EXERCISE PROMPT :: Every line below from the one containing "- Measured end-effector" to the final line must be reproduced exactly, and no other line may appear in the answer.

^^^^^^^^^^^^^^^^

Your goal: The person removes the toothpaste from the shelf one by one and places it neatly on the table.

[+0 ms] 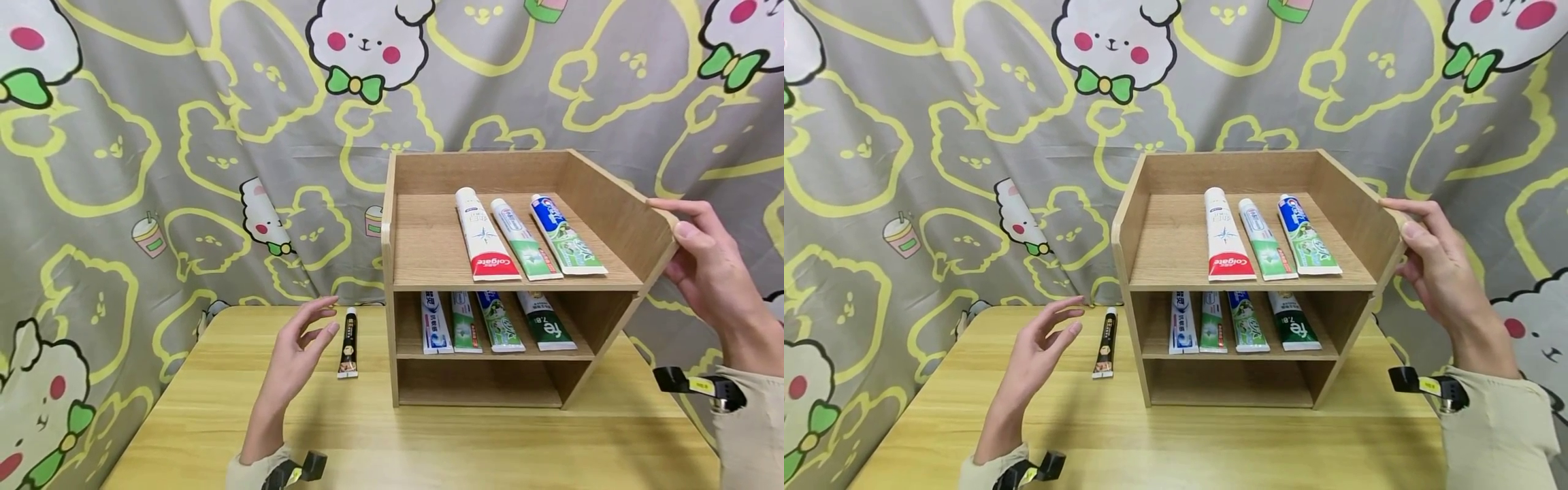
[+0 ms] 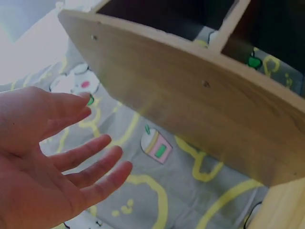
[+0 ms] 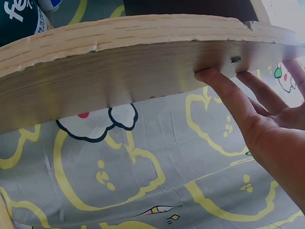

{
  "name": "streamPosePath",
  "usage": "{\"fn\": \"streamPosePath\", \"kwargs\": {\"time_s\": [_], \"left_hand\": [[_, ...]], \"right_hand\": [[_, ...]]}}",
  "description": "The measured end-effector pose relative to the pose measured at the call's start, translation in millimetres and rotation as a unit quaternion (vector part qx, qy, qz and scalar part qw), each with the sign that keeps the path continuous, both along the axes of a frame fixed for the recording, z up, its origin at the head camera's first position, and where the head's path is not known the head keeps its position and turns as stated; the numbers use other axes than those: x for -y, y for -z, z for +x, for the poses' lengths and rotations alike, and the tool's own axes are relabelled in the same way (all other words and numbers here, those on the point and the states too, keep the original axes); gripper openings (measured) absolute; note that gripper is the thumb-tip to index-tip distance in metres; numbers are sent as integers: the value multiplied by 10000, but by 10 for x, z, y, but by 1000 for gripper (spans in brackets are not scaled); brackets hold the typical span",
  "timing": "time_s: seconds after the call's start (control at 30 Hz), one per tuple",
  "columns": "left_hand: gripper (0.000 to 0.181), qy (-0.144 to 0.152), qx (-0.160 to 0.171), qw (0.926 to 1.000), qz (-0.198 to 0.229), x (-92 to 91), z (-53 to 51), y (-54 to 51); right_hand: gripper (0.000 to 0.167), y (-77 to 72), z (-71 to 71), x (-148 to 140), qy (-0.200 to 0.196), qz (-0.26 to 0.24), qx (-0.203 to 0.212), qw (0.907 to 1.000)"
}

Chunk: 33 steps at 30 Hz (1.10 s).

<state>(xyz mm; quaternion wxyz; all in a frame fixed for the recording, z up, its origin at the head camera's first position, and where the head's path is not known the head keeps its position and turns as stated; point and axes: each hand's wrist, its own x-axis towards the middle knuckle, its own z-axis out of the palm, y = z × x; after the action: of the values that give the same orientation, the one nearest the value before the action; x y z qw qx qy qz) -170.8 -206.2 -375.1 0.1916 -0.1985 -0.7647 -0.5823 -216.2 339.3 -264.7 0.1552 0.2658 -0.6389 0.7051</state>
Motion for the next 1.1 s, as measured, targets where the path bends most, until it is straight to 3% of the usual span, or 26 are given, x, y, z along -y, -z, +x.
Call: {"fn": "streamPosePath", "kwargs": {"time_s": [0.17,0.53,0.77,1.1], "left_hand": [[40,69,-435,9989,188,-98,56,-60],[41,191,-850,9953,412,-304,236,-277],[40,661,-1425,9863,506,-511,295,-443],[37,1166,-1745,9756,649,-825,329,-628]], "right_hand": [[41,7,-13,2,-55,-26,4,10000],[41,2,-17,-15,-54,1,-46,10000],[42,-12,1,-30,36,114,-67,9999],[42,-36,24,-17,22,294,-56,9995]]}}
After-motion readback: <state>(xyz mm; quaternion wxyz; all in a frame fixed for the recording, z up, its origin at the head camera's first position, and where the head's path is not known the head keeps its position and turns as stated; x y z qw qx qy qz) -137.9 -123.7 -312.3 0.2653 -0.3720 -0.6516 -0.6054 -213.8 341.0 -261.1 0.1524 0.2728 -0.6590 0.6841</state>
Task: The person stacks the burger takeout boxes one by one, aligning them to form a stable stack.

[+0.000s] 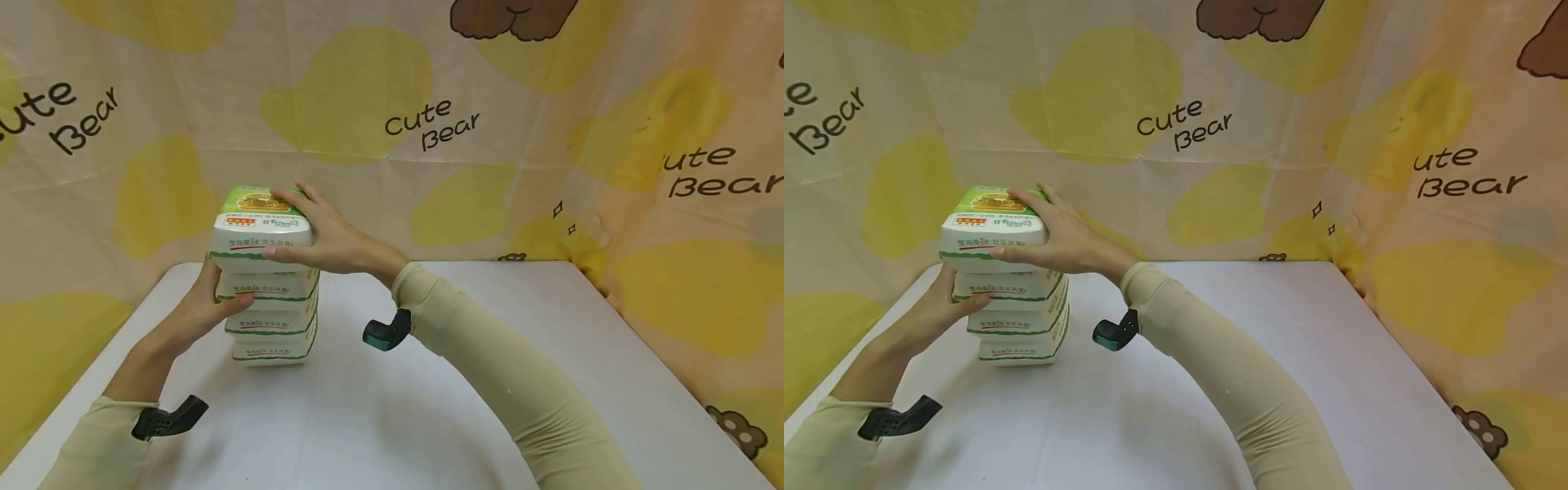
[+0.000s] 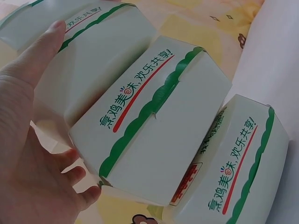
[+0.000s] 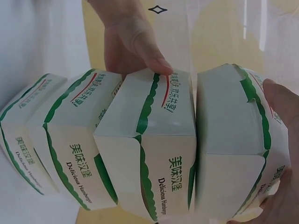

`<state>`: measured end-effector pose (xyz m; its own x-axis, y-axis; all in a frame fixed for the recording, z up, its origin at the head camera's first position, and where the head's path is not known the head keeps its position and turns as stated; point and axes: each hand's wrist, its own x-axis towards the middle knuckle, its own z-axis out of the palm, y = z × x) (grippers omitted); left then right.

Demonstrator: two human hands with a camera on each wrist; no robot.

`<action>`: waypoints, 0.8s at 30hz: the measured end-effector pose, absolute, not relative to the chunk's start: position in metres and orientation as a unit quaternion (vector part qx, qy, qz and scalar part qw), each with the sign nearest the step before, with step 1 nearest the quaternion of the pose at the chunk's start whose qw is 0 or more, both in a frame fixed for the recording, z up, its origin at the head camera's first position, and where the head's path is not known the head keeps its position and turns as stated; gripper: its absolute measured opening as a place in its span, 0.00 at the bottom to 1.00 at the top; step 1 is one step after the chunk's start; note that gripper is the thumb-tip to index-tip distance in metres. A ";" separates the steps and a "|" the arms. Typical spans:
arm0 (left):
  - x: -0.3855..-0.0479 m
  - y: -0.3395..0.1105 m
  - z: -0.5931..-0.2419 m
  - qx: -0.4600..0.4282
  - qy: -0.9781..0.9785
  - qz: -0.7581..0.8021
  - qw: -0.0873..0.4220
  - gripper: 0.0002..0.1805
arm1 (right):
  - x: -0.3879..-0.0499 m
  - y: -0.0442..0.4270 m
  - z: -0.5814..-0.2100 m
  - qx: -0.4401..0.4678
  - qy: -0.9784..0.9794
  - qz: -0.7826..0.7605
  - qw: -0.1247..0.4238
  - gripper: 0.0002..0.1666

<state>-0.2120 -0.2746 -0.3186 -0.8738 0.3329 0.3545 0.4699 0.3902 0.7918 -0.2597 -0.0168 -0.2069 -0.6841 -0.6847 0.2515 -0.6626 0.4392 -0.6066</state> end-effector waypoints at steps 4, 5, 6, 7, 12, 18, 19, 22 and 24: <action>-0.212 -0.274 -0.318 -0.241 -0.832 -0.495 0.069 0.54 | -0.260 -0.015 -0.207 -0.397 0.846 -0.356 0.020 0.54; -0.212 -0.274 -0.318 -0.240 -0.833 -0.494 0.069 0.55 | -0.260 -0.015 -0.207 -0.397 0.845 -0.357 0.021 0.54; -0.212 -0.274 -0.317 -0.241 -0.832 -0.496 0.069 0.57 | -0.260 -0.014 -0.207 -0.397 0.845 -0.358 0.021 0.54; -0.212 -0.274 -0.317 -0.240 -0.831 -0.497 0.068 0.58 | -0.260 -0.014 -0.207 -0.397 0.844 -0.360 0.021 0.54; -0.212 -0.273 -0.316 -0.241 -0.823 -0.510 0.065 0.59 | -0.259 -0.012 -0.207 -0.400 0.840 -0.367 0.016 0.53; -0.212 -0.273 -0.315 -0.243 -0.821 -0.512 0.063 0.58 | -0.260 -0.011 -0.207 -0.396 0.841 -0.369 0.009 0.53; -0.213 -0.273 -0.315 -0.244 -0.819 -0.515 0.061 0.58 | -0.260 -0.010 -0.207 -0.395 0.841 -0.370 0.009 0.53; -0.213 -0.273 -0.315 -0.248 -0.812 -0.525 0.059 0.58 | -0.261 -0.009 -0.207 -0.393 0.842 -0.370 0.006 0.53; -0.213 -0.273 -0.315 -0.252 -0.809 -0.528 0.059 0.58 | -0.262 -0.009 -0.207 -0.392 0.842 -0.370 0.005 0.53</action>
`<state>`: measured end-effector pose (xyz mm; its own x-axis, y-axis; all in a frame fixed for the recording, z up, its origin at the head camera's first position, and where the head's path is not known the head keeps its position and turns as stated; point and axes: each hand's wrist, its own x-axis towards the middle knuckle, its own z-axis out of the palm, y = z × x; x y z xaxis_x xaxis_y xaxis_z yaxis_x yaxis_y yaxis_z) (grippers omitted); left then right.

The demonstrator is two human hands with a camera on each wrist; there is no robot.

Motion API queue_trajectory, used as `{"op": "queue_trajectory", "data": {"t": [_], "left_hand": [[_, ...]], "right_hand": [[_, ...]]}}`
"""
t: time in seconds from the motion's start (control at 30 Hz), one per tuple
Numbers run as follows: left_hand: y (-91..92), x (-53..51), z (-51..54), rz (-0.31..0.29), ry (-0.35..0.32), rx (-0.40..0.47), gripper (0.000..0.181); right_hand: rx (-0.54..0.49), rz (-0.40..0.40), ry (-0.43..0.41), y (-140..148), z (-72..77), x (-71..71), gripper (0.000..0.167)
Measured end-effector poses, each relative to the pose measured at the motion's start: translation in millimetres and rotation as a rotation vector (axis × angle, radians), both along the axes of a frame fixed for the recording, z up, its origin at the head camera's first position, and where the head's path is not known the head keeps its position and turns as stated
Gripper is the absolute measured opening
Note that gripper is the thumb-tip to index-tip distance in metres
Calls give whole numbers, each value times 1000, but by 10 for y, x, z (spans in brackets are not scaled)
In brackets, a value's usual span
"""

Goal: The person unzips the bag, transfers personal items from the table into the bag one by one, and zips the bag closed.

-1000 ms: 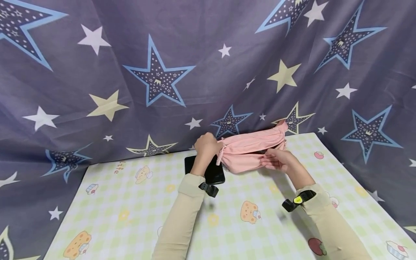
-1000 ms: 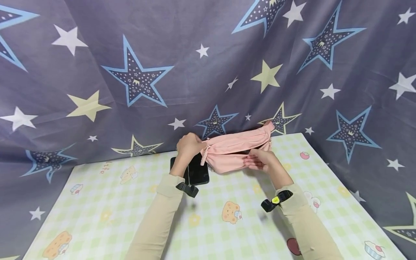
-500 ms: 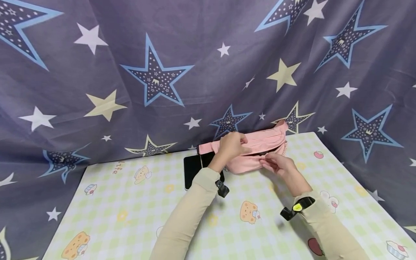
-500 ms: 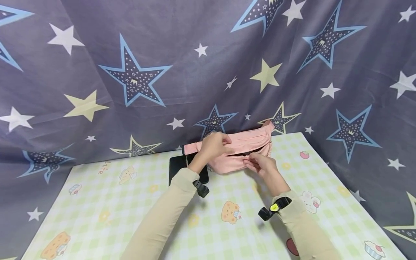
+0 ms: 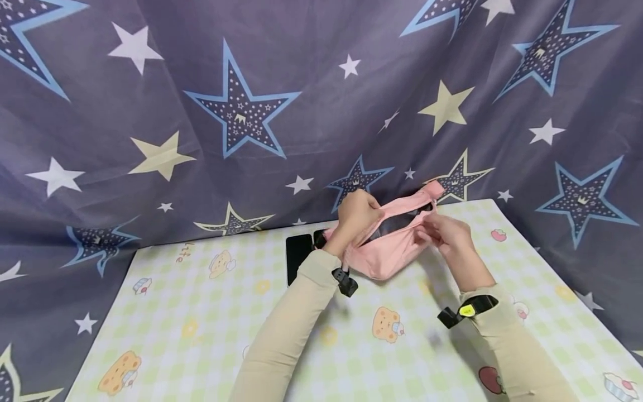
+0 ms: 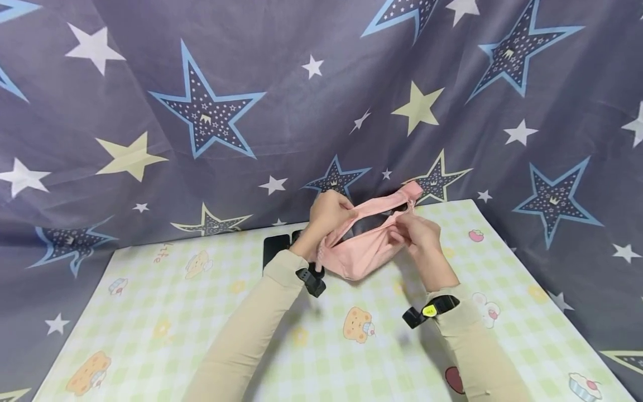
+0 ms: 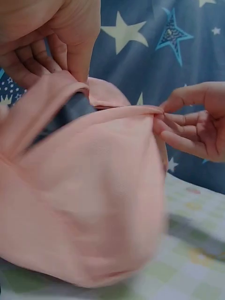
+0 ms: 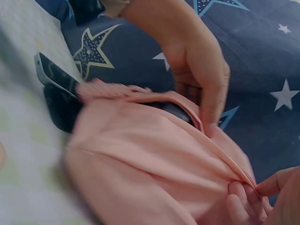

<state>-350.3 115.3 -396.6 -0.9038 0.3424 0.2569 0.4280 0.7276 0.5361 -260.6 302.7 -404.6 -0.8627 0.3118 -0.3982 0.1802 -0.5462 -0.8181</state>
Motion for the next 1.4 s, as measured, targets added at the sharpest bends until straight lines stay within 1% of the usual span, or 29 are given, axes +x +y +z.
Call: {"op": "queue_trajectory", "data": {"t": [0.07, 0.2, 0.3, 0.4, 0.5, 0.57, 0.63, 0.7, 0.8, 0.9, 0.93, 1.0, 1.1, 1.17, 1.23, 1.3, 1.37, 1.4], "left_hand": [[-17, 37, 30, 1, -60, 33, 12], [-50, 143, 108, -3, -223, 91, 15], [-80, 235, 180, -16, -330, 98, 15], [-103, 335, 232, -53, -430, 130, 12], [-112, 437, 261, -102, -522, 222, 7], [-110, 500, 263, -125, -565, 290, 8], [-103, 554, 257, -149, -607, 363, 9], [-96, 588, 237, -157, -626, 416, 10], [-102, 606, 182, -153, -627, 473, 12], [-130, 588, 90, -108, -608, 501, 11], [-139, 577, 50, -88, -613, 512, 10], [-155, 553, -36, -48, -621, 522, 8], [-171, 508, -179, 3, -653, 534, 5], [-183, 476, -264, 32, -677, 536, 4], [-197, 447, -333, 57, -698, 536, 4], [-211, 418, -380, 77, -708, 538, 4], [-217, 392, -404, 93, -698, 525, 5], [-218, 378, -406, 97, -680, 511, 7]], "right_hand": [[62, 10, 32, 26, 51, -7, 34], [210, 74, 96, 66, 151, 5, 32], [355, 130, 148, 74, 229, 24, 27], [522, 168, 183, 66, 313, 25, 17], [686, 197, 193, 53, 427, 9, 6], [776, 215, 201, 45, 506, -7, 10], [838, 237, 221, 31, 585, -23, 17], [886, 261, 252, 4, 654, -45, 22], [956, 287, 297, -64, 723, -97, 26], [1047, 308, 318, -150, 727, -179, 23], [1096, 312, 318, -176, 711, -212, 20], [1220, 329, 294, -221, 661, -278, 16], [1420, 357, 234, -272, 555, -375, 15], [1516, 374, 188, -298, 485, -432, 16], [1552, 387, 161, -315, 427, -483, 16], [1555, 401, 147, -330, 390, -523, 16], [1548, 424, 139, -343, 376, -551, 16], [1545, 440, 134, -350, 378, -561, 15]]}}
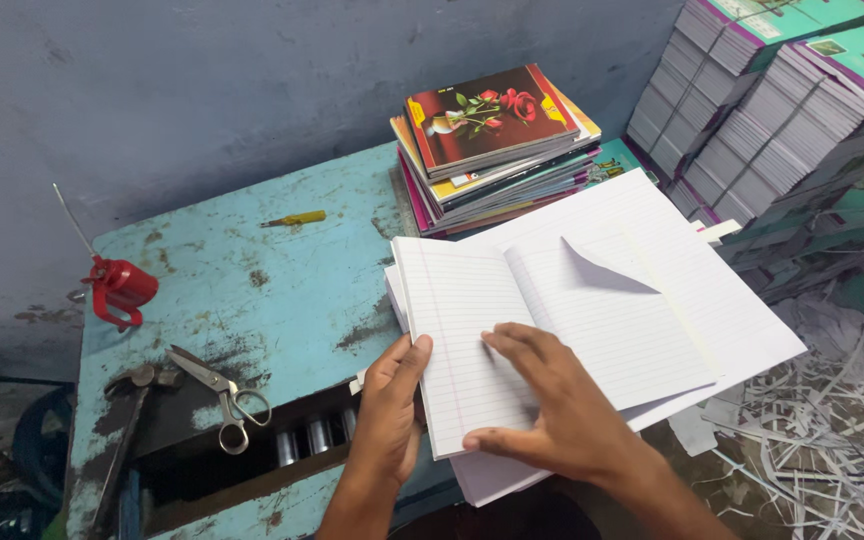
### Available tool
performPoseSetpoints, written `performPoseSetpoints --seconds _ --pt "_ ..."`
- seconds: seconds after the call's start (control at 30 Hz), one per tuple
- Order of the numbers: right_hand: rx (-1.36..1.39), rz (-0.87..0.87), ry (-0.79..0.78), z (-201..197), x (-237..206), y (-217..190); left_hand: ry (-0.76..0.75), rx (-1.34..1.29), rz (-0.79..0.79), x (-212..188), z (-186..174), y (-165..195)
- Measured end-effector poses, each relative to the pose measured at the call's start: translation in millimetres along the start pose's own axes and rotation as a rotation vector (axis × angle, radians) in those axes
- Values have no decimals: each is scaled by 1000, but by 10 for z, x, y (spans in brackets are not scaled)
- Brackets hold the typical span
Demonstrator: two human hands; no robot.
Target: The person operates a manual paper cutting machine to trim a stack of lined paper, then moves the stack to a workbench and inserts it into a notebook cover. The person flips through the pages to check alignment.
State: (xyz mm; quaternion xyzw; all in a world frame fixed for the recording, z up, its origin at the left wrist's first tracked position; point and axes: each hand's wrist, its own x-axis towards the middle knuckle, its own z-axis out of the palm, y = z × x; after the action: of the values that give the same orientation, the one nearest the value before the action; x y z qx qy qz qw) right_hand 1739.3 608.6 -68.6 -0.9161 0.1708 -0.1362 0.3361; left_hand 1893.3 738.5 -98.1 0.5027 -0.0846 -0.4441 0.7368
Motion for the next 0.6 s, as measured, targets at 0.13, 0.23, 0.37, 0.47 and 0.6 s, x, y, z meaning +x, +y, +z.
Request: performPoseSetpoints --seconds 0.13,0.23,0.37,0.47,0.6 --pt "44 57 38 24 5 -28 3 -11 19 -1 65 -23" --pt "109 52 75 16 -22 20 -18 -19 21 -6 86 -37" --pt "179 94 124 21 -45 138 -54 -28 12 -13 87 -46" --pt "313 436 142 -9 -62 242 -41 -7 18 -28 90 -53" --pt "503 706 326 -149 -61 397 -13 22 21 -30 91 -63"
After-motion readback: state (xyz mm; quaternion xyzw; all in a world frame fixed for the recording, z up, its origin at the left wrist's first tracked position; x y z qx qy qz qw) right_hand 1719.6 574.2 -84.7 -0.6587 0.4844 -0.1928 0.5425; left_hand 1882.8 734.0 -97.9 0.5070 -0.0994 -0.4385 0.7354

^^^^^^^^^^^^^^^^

REPLY TO THE EXERCISE ::
- Measured end-effector poses, each relative to the pose measured at the call's start: translation in millimetres along the start pose's own axes and rotation as a rotation vector (axis × angle, radians) in those axes
- Values have no decimals: each is scaled by 1000, but by 10 for z, x, y (spans in brackets are not scaled)
- Brackets hold the typical span
Demonstrator: two human hands; no robot.
Target: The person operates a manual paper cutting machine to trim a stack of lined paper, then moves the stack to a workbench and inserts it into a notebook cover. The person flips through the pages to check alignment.
State: (xyz mm; quaternion xyzw; all in a world frame fixed for the recording, z up, its origin at the left wrist's first tracked position; point and axes: each hand's wrist, its own x-axis towards the middle knuckle, its own z-axis out of the palm, y = z × x; after the action: of the values that give the same orientation, the one nearest the value before the action; x y z qx qy qz qw) right_hand 1739.3 608.6 -68.6 -0.9161 0.1708 -0.1362 0.3361; left_hand 1893.3 738.5 -98.1 0.5027 -0.0846 -0.4441 0.7368
Motion for the next 0.6 s, as measured, targets at 0.13, 0.23, 0.37, 0.47 and 0.6 s, x, y, z meaning +x, +y, +z.
Request: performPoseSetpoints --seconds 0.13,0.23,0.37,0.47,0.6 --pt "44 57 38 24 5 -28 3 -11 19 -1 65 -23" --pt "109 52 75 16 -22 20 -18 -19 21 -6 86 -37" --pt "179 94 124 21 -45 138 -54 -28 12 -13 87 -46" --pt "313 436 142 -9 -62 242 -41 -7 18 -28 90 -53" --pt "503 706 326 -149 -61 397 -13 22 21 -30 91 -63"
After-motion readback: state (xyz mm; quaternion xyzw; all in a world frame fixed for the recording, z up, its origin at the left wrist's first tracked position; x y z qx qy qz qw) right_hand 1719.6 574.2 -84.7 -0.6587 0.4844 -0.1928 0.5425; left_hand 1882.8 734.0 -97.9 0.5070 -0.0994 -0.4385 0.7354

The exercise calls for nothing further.